The moon peeks out over the east mountain and you howl in punctuation. It’s a wild and unruly thing, almost like you. It pierces his ears and fills him with warmth. Something stirs in his stomach. Like champagne. You deliver a few light-hearted slaps to his chest in the midst of his, encouraging a loud, crackling howl that bellows from deep within him. It fizzles out in laughter. 
Something about the pitch of your laugh and the dusting of stars across a gradient purple sky makes something move in slow motion and, somehow, it makes him wonder how soft your hair must be at the roots. 
“Well maybe you can play that guitar for me sometime. We’ll make you into a real rockstar.” You tell him, gesturing to the guitar propped against a hay bale. Across the front reads: This Machine Slays Dragons in a hand-lettered font. 
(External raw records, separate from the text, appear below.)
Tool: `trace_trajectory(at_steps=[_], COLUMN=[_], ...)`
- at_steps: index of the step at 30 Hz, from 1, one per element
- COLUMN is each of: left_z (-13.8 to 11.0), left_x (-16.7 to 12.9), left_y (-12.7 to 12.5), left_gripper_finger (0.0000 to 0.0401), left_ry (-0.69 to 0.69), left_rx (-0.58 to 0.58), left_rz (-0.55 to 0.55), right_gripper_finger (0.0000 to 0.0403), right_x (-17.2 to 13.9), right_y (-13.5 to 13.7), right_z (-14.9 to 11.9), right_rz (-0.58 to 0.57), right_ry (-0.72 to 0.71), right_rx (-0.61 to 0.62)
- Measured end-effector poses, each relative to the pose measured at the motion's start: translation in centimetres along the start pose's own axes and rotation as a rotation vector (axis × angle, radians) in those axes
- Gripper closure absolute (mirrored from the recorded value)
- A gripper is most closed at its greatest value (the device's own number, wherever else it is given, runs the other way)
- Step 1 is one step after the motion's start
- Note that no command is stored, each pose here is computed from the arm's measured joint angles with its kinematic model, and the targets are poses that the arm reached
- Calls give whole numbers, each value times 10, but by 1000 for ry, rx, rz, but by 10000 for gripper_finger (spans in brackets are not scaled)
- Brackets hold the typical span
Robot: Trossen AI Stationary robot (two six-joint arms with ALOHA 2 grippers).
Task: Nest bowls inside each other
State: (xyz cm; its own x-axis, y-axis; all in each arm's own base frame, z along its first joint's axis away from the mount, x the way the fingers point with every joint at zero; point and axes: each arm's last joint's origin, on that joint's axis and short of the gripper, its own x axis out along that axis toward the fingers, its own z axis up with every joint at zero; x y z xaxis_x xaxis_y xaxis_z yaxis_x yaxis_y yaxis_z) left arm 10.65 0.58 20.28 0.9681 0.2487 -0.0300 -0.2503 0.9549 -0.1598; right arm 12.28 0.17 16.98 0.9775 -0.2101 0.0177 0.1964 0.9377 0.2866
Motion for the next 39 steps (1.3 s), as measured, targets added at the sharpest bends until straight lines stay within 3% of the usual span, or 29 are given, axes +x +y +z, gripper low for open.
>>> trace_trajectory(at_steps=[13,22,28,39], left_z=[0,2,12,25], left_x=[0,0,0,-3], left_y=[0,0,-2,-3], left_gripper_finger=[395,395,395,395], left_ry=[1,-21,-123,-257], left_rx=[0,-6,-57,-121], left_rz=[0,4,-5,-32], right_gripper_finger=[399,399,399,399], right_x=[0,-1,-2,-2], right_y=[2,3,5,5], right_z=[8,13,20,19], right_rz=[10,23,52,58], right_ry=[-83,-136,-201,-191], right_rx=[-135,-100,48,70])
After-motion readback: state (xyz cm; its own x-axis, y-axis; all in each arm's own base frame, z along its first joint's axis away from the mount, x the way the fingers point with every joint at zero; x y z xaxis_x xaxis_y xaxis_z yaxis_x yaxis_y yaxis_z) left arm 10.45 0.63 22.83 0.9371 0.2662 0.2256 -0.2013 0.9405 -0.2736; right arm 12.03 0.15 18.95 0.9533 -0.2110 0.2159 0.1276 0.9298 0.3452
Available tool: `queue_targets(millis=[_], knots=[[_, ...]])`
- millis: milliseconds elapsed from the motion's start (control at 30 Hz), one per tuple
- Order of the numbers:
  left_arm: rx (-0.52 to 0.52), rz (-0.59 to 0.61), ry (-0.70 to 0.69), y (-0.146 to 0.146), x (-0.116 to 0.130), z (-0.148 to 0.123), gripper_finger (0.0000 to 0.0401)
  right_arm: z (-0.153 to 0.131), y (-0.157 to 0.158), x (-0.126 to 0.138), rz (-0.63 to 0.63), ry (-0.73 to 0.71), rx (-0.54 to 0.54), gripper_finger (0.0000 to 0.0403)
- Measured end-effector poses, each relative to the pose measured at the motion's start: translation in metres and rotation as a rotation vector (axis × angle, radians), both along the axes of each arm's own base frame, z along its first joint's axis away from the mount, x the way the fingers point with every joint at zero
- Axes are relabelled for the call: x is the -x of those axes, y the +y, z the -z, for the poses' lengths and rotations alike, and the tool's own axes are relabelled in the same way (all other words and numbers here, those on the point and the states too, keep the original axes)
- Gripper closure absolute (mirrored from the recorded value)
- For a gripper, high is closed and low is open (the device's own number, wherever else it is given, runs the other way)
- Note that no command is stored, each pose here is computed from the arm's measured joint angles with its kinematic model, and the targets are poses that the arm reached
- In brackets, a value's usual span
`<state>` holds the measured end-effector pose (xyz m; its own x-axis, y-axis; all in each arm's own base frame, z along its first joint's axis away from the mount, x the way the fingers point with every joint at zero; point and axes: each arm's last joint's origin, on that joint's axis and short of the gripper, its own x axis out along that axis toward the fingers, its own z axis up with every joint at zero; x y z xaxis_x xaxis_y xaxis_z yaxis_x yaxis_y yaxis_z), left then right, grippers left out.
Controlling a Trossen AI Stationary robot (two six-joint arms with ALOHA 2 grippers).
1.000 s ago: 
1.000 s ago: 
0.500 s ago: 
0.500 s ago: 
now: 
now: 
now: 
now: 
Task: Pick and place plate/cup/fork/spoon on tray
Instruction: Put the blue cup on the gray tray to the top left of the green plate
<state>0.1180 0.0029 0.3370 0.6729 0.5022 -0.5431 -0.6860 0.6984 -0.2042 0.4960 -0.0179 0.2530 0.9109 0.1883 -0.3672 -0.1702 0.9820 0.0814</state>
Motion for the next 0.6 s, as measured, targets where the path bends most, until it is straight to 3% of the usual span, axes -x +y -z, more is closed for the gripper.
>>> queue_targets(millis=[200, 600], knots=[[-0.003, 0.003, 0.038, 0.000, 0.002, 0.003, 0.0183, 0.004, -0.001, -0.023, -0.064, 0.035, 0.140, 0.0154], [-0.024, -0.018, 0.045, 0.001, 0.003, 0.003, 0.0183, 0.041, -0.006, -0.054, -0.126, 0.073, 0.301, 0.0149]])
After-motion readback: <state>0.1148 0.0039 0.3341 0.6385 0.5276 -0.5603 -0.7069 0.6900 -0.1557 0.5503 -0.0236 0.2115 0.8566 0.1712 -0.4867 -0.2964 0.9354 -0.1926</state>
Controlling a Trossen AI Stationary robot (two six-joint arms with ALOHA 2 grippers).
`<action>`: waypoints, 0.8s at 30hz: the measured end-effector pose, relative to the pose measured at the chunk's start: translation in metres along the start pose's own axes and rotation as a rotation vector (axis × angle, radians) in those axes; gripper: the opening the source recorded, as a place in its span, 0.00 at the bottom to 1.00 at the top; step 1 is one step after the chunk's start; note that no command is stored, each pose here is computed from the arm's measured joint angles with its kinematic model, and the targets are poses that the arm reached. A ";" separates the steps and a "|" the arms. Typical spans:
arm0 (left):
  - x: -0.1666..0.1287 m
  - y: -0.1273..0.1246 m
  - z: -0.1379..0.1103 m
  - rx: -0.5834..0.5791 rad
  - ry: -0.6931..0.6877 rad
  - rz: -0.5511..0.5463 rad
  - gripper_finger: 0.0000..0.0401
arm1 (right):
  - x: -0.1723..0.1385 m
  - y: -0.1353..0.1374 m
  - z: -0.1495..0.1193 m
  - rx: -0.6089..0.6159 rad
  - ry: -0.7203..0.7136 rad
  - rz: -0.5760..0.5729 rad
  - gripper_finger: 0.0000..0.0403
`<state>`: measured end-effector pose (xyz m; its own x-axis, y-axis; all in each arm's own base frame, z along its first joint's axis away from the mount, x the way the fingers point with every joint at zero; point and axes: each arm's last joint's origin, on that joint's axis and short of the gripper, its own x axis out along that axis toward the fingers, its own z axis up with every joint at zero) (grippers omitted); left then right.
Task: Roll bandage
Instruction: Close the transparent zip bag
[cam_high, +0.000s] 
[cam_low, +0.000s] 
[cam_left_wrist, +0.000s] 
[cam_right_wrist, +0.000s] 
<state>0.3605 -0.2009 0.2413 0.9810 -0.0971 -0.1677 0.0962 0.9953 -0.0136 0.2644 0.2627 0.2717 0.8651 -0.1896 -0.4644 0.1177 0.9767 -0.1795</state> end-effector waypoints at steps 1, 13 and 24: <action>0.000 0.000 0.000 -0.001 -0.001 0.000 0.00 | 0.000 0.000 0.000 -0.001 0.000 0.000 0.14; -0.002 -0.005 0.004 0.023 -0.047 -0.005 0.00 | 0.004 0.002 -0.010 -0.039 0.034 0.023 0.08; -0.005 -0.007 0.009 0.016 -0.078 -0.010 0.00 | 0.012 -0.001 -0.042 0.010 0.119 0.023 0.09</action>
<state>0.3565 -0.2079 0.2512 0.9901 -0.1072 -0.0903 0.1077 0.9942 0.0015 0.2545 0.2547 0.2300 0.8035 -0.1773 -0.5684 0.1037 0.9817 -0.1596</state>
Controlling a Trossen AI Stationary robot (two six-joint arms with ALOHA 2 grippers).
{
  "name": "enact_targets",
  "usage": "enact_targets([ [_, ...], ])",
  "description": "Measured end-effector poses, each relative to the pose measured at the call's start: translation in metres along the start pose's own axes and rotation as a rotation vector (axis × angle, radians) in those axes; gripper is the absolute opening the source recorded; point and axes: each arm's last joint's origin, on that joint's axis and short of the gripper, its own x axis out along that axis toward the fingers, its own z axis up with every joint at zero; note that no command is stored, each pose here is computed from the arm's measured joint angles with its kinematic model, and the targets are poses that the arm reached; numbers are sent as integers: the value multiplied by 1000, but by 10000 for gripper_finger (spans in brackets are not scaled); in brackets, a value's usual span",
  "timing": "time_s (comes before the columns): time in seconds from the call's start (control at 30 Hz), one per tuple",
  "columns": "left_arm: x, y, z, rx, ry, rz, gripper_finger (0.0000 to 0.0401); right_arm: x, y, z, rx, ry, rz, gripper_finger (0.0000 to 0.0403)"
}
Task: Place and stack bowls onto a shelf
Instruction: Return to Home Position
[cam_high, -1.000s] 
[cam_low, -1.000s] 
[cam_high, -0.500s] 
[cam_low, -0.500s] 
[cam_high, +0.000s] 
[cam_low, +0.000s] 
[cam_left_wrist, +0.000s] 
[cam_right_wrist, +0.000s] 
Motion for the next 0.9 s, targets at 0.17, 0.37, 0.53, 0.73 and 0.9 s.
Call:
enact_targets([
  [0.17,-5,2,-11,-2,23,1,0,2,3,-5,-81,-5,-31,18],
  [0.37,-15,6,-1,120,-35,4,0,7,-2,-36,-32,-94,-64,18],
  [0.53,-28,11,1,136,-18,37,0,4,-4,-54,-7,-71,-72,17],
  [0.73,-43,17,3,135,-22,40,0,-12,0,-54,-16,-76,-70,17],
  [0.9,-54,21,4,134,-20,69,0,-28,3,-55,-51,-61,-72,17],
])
It feels stupid to try to shake your hand, he realizes this after he offers it. You take it anyways, “My name’s Eddie, by the way.”
“Well, Eddie.” You pull your culmination of silver squash blossoms from your neck, chiming a lovely song as they move to rest around his neck, “I knight thee. This land is your land.”
You smile at him, all teeth. “Hope we don’t have any dragons come around.” 
“Or fascists.” he shrugged
“Or fascist dragons.” 
“Then we would really have a problem.”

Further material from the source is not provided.